* [Your assignment]
What lines in the records below contain the string "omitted"? Copy every one.

Recorded data: Begin

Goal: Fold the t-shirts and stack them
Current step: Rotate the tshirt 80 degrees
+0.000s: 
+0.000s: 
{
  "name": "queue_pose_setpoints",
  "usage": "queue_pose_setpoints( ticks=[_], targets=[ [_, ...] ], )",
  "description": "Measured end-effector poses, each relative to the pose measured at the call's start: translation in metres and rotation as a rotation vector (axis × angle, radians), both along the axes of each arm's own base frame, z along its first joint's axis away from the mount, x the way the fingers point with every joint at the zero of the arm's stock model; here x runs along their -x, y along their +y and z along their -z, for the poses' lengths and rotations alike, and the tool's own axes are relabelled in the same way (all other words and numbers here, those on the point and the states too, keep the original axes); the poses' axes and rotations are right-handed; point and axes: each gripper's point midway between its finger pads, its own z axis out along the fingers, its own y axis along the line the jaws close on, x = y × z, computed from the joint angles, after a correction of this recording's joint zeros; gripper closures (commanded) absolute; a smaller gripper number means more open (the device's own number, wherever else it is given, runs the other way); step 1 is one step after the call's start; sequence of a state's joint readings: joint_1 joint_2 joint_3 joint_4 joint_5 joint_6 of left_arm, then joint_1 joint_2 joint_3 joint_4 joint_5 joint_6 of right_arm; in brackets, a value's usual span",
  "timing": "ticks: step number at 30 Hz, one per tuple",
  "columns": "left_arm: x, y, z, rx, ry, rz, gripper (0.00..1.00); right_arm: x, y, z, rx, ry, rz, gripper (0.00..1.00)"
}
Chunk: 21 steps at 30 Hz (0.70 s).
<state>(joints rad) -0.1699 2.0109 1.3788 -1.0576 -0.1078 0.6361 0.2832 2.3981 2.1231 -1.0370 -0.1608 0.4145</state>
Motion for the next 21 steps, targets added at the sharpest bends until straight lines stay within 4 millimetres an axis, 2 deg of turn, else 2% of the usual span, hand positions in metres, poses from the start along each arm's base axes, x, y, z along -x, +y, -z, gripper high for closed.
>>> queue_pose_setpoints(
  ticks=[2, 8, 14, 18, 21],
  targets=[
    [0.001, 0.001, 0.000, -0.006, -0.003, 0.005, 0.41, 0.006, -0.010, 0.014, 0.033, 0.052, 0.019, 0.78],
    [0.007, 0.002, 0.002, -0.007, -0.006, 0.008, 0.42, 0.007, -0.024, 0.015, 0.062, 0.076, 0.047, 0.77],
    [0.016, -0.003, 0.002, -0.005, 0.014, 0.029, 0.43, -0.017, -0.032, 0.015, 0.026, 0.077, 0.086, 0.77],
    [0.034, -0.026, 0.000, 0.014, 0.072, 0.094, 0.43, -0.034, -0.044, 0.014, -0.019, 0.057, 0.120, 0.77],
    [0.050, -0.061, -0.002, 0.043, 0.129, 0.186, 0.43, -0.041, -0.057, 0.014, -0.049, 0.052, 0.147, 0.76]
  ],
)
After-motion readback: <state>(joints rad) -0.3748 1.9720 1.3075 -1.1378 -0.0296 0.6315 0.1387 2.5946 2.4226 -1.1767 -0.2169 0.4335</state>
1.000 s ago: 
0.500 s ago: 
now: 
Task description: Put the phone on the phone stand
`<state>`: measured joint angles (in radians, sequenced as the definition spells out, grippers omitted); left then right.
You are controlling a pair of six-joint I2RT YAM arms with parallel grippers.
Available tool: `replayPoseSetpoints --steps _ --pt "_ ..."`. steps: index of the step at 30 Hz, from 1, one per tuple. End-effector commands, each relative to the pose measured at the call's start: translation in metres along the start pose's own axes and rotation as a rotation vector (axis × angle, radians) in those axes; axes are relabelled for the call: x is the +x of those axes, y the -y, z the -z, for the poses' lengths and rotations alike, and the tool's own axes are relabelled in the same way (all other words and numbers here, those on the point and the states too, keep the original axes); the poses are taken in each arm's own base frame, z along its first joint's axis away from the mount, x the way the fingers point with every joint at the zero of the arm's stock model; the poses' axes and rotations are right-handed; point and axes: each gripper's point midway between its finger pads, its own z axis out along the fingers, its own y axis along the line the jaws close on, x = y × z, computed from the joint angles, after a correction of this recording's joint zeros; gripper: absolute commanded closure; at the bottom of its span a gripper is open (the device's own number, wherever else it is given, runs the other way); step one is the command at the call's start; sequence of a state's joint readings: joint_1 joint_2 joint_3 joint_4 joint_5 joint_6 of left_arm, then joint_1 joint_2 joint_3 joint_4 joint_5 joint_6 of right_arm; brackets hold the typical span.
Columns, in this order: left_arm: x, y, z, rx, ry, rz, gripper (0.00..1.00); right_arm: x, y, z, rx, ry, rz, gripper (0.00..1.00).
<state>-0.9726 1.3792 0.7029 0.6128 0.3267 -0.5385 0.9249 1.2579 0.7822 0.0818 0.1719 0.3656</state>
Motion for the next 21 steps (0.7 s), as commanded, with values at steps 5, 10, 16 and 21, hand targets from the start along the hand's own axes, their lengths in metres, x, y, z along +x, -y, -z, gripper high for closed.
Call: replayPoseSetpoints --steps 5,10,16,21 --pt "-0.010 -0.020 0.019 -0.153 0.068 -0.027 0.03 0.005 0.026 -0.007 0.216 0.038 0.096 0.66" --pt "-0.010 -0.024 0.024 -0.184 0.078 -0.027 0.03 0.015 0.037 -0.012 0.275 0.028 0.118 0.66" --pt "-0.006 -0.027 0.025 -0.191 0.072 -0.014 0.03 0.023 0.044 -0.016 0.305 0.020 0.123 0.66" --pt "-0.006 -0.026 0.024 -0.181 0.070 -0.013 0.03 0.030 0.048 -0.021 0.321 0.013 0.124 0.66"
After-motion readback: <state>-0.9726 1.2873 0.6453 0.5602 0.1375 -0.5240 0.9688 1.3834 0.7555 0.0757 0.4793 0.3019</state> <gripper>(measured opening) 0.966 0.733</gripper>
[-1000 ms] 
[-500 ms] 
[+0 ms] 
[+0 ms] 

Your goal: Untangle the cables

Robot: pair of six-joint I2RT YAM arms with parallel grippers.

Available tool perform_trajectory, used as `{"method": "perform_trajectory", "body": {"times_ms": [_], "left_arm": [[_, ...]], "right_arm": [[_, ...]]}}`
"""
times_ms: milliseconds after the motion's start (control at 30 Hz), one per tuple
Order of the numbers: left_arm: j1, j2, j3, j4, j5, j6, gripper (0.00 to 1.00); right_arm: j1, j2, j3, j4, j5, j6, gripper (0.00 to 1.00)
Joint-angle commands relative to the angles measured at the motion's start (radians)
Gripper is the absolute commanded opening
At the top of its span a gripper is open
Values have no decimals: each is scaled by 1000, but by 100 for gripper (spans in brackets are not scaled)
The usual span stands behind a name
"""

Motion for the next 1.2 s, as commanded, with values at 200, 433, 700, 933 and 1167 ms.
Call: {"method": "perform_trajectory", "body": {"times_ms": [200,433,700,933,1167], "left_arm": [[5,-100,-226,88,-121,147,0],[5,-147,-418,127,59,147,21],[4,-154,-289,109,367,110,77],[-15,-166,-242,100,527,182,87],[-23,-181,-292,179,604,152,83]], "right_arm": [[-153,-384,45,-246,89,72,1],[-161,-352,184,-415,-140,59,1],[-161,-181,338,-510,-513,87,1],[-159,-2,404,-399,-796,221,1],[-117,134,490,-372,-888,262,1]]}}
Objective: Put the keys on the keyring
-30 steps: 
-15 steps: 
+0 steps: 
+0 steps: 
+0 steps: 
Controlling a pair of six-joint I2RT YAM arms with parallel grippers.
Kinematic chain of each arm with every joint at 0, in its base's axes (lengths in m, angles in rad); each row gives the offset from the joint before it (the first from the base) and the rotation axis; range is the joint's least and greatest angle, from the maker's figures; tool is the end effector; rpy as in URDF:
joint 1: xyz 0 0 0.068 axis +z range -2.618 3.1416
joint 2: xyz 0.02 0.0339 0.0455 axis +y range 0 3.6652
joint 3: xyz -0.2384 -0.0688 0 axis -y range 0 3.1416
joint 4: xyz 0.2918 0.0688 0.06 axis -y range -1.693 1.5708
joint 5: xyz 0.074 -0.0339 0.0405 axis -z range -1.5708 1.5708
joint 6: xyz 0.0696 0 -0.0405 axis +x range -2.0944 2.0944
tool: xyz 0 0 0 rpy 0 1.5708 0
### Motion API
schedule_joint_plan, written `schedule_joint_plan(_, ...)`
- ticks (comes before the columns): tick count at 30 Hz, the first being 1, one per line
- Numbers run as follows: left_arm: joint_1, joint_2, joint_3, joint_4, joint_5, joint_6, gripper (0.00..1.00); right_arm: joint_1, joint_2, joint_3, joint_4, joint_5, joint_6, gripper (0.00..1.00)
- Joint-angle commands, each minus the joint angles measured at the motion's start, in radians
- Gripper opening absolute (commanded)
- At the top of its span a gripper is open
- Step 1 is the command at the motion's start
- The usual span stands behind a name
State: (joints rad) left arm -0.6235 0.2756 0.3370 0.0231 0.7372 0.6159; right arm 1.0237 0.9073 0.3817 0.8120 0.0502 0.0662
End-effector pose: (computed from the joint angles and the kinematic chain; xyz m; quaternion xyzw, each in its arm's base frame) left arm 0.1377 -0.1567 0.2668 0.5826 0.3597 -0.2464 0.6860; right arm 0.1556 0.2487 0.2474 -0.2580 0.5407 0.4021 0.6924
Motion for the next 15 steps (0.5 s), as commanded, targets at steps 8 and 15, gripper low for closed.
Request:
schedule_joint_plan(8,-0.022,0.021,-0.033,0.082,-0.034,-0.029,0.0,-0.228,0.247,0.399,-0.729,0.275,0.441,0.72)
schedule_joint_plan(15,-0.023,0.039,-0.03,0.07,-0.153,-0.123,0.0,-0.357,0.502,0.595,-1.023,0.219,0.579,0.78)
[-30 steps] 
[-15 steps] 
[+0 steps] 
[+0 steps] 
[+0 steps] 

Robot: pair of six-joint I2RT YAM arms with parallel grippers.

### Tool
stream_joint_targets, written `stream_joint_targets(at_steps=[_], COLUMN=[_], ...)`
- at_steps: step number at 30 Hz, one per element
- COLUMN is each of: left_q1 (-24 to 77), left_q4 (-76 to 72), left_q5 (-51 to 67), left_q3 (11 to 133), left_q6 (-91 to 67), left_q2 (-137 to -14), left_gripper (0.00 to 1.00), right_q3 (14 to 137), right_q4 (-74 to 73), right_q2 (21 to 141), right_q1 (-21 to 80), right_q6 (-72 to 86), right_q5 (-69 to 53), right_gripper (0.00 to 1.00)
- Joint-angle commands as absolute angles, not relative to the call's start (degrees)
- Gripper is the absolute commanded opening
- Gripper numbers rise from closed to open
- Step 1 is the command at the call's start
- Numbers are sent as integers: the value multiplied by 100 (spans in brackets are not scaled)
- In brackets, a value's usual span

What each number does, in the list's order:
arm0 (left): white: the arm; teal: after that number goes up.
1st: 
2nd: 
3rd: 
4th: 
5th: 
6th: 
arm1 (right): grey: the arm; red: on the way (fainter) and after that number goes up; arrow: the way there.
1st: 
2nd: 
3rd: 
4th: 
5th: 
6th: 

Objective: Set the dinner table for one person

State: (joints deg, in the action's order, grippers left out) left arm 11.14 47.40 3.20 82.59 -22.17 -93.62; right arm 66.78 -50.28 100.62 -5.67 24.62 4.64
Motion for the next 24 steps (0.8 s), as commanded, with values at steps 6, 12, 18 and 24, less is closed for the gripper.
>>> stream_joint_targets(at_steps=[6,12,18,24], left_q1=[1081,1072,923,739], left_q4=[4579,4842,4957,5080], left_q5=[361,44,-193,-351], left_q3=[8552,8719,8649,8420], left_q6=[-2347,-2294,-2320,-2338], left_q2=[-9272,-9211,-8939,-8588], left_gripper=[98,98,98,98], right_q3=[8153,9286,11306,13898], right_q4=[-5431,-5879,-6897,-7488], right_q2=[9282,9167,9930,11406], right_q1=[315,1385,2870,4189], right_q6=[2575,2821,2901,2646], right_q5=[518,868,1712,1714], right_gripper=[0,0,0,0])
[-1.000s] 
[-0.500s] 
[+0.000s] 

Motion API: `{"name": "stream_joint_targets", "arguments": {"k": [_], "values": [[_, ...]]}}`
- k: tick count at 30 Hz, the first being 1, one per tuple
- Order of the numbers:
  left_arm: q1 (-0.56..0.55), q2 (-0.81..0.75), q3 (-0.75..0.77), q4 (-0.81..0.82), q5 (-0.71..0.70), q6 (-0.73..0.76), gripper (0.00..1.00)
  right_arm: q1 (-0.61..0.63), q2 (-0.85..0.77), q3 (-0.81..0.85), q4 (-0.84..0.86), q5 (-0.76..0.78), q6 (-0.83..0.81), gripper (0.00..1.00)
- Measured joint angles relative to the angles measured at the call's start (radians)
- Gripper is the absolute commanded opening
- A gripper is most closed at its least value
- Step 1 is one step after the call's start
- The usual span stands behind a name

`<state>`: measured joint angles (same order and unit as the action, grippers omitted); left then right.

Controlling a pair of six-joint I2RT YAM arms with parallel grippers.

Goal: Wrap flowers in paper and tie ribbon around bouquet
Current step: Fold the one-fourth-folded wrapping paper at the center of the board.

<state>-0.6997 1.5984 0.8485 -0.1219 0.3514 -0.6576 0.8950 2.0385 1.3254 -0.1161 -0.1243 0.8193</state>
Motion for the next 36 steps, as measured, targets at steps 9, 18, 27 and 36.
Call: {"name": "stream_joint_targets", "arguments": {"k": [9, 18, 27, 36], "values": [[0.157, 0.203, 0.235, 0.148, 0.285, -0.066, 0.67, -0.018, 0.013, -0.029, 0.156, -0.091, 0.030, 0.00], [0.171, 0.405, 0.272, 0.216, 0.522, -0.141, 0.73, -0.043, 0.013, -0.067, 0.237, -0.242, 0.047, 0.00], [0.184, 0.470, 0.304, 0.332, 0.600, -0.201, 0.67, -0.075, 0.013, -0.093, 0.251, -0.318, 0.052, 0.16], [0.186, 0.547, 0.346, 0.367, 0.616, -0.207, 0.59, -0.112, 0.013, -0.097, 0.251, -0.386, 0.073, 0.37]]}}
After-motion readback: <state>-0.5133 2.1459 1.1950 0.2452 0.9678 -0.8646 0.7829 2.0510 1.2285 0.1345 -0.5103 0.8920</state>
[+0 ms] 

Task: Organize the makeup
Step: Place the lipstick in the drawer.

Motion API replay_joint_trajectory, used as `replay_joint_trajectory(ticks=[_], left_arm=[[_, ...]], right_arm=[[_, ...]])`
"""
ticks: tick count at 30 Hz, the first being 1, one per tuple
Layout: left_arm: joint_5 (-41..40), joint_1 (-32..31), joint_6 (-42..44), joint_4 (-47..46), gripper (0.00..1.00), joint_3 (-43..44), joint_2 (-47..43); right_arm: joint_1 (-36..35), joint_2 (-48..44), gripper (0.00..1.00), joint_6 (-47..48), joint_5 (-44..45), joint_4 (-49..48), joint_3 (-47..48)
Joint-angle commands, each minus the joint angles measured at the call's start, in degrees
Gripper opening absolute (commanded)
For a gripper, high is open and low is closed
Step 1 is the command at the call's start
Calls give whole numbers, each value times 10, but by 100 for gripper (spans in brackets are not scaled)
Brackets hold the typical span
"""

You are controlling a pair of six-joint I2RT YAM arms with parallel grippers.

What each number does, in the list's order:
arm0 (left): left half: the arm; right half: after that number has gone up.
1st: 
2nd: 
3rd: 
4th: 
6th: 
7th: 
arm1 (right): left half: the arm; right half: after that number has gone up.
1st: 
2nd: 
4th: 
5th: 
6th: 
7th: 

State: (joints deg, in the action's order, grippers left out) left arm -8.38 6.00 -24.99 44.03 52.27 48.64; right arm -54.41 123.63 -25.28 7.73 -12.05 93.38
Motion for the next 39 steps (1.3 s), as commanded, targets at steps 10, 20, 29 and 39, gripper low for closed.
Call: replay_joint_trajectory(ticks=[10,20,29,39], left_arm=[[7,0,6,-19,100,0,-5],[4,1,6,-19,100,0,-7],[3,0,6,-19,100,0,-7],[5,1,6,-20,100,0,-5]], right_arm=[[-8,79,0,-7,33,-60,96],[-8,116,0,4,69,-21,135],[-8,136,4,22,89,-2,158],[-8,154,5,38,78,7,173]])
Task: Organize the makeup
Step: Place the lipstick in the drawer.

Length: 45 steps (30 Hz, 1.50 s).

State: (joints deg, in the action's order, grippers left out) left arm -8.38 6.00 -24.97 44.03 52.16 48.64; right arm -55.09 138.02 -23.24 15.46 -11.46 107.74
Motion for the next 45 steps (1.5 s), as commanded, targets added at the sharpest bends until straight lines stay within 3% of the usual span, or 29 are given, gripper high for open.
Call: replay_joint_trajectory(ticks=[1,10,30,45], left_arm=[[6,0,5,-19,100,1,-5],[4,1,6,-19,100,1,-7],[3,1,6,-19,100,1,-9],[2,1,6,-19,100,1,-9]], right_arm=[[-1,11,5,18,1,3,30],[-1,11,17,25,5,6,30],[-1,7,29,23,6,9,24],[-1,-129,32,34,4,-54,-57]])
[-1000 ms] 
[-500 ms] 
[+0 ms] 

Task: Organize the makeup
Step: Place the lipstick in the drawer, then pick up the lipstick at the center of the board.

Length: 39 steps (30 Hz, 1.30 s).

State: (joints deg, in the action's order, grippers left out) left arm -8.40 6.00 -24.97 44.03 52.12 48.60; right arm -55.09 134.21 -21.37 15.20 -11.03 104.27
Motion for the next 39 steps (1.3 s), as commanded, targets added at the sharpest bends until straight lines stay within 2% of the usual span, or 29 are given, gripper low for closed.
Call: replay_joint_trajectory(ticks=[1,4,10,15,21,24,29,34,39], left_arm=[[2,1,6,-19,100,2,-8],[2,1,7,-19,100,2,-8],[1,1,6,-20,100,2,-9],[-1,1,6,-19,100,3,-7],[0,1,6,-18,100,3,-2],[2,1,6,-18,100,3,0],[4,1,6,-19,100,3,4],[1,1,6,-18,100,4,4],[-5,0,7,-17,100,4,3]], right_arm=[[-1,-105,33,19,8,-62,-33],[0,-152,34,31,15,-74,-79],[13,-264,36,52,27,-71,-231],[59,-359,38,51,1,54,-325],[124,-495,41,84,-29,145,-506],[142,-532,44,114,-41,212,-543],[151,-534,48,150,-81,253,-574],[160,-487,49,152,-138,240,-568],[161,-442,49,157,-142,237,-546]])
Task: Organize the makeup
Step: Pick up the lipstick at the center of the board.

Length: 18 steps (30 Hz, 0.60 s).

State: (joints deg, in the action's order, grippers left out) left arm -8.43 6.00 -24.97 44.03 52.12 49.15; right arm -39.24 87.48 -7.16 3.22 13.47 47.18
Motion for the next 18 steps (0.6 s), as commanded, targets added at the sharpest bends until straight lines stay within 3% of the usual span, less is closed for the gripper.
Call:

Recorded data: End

* [Your solution]
`<state>`: measured joint angles (in radians, sequenced as the definition spells out, grippers omitted); left then right.
`<state>`: measured joint angles (same order and unit as the action, grippers omitted); left then right.

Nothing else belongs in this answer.